Piszę, bo wszystko inne mniej lubię. Piszę w przerwach od fantazjowania o upiciu się z Billem Murrayem... albo odwrotnie.

RECENZJA: Fernando 1

Można zrobić dynamiczną, buchającą energią i rozwiązaniami wizualnymi animację, a jednocześnie zgrabnie przemycić w nieoczywisty sposób piękne wartości? Fernando jest doskonały do udowadnienia pozostałym jednostkom, które banalizują kino animowane i skracają je do seansu dla dzieci, zaznaczając górną granicę wieku, że są w błędzie. To kino spełniające się na poziomie wielkiej, uroczej, z pokaźną fantazją przygody, które jednocześnie jest utworem hippisowskim, krzyczącym o wolności i udowadniającym, że film poważniej lub mniej, ale coraz częściej wybiera narrację zwierzęcą i ociera się bez wielkiego kamuflażu o animal studies.

Historia dotyczy byczka o imieniu Fernando. Jego ojciec walczył w zawodach, które zawsze prędzej, czy później kończą się krwawo, ale nie dla torreadora. Fernando zdecydowanie nie ma zamiaru kontynuować ani tradycji rodzinnej, ani gatunkowej. Nie chce, by fakt, że jest bykiem determinował w nim pewne zachowania: walki, agresji i proponował mu jedną drogą życiową. Jest prawdziwym hippisem. Woli wąchać kwiatki, biegać po łące, przyjaźnić się z psem, czy spać w łóżku ze swoją małą przyjaciółką, jak zwierzę domowe. Jego pacyfizm nie jest zrozumiały, kiedy trafia z powrotem z prawdziwej idylli do boksu i ma stanąć na arenie.

Fernando to błyskotliwa komedia, która śmieszy, ale mówi też wiele o decydowaniu o własnym losie, determinizmie miejsca, czasu i gatunku oraz o odmienności. I wcale nie w prosty, na poziomie podręczników z podstawówki, sposób. Jest pełną bodźców wizualnych opowieścią o bezwzględnym i nieustępliwym życiu w zgodzie ze sobą. Na dodatek wszystkie oczy są zwrócone w stronę byka, a przecieramy je ze zdumienia, kiedy widzimy ile zaległych lekcji w traktowaniu zwierząt, ma do odrobienia człowiek. Film nie ukrywa swojego stosunku do corridy i absurdu tej rzeźni na żywo, niemającej nic wspólnego ze sportem. W XXI wieku takie coś nie powinno mieć miejsca. Żywe stworzenie ginie ku ucieszy gawiedzi.
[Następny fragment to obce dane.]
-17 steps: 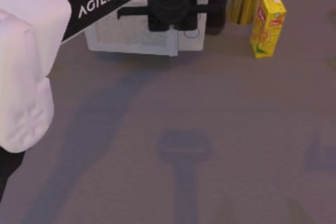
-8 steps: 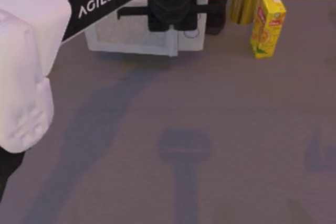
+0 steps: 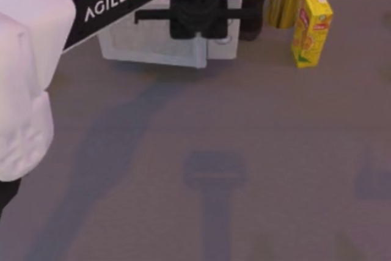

Film unosi się na wysokim poziomie niezmiennie dzięki postaciom. Bohaterowie są skonstruowani tak szczegółowo, na skrupulatnie zrobionych niuansach, że chcemy z nimi pozostać. Każde ze zwierząt ma swoją historię i reżyser doskonale buduje odrębne charaktery. Jeden z byków jest typowym samcem i powtarza „albo walka, albo mięso”, kolejny jest mało zgrabny w swoich poczynaniach, a jeszcze inny oczywiście ukrywa swoje emocje, a tak naprawdę to wrażliwe stworzenie. Do tego mamy charyzmatyczną i charakterną, poczynającą na granicy szaleństwa kozę i jeszcze do zestawu pojawiają się trzy jeże, którym chytrości na brakuje. Takiej żywotności, nasycenia ekspresją i energii bohaterów w animacji nie powstydziłby się sam Wes Anderson.

Oczywiście Fernando też, jak zaczęłam na początku, mówi dużo mądrych, ale bez tendencji koślawych sentencji i zdań. Uważa, że pokój i wolność to filary szczęśliwego społeczeństwa. Na dodatek oddaje batutę zwierzętom i wywołuje człowieka do tablicy, podważając kompetencje jakie posiada, nie uważając, że ten ma prawo do dominacji w świecie nad innymi stworzeniami. Robi to jednak na tyle zgrabnie, bez kakofonicznej manifestacji, że nie tracimy z pola widzenia cudownej i przyjemnej przygody Fernando, wykonanej naprawdę byczo!

7/10

Zostań naszym królem wirtualnego pióra.
Dołacz do redakcji FDB

Komentarze 0

Skomentuj jako pierwszy.

Proszę czekać…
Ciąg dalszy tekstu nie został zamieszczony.